The jury, which began deliberations Aug. 9, returned the not guilty verdict before lunch.
Bobo, 63, was charged with health care and wire fraud, tampering with witnesses and lying to the FBI and under oath at his first trial.
Bobo contended his actions and statements had been misrepresented by federal prosecutors and that he was negotiating a business arrangement with health care providers, not trying to pay them to drop out of any bidding on the contract to provide prenatal care to poor women in west Alabama.

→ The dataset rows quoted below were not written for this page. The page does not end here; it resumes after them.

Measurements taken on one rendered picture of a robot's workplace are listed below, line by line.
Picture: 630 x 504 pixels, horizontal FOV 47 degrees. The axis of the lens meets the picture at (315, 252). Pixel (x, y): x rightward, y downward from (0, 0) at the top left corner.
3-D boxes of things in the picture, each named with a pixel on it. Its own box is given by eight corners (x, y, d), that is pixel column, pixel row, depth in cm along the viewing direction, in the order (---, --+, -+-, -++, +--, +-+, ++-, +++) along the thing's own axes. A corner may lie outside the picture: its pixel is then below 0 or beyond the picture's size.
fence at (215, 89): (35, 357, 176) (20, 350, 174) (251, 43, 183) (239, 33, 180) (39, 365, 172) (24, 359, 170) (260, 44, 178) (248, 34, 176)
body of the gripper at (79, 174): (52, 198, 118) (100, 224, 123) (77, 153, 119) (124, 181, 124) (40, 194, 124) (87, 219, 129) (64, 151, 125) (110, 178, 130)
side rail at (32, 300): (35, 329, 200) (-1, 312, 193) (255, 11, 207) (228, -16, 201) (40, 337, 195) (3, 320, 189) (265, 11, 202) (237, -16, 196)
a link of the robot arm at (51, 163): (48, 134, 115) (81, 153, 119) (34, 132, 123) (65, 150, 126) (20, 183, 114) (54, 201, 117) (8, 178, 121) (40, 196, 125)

Federal prosecutors accused Bobo of trying to rig the bidding process in 1999 with help from friends in then-Gov. Don Siegelman's administration. The government said he proposed a payoff of $800,000, including $550,000 from the state-funded Alabama Fire College in Tuscaloosa, where Bobo was medical director.
Bobo's conviction at his first trial in 2001 was thrown out by a federal appeals court, which said the indictment was faulty.
Siegelman and his chief of staff, Paul Hamrick, were charged with Bobo when he was indicted for the second trial. But federal prosecutors dropped the case against them in 2004 after a federal judge ruled there was not enough evidence to support a key conspiracy charge.